**TASK PROMPT:** Give back the full listing exactly, setting the pictures aside.
━━━━━━━━━━━━━━━━━━━━
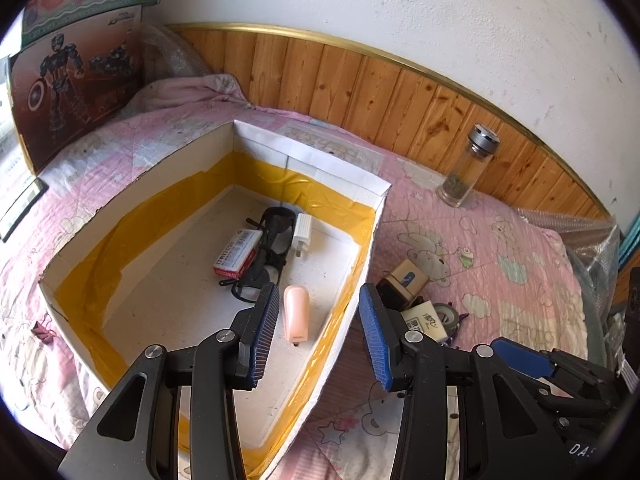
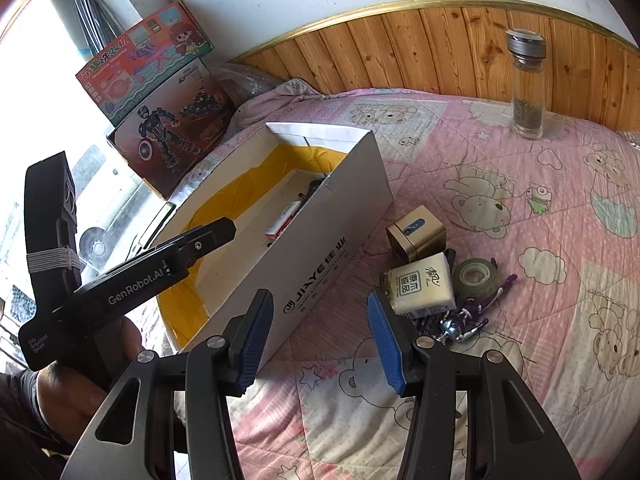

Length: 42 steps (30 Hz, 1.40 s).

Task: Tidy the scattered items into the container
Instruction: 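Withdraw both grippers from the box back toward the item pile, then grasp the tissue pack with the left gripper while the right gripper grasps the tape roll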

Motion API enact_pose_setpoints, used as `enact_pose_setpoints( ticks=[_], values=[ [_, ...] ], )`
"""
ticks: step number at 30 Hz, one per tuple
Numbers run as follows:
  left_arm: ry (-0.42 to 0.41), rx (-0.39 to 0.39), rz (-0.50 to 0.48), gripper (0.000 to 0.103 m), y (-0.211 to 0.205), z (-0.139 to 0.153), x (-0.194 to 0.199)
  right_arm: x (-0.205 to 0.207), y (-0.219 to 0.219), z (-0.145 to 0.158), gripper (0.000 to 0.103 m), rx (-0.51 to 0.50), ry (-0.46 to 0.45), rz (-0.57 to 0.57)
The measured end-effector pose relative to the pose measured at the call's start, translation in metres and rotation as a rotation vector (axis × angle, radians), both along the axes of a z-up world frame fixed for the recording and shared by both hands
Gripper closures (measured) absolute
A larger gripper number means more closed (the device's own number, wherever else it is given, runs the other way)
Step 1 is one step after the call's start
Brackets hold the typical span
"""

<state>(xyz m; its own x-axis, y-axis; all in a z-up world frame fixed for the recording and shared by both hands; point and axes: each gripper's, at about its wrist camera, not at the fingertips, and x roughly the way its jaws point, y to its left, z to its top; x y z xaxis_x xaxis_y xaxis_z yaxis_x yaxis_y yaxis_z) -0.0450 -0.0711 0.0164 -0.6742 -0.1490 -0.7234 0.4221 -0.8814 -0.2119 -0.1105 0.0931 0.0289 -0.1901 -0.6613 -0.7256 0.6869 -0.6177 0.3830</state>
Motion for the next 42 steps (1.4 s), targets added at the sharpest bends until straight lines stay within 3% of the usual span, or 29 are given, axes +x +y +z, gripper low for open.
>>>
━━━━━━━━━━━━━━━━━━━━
**EXERCISE RESULT:**
Length: 42 steps (30 Hz, 1.40 s).

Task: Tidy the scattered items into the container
Instruction: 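Withdraw both grippers from the box back toward the item pile, then grasp the tissue pack with the left gripper while the right gripper grasps the tape roll
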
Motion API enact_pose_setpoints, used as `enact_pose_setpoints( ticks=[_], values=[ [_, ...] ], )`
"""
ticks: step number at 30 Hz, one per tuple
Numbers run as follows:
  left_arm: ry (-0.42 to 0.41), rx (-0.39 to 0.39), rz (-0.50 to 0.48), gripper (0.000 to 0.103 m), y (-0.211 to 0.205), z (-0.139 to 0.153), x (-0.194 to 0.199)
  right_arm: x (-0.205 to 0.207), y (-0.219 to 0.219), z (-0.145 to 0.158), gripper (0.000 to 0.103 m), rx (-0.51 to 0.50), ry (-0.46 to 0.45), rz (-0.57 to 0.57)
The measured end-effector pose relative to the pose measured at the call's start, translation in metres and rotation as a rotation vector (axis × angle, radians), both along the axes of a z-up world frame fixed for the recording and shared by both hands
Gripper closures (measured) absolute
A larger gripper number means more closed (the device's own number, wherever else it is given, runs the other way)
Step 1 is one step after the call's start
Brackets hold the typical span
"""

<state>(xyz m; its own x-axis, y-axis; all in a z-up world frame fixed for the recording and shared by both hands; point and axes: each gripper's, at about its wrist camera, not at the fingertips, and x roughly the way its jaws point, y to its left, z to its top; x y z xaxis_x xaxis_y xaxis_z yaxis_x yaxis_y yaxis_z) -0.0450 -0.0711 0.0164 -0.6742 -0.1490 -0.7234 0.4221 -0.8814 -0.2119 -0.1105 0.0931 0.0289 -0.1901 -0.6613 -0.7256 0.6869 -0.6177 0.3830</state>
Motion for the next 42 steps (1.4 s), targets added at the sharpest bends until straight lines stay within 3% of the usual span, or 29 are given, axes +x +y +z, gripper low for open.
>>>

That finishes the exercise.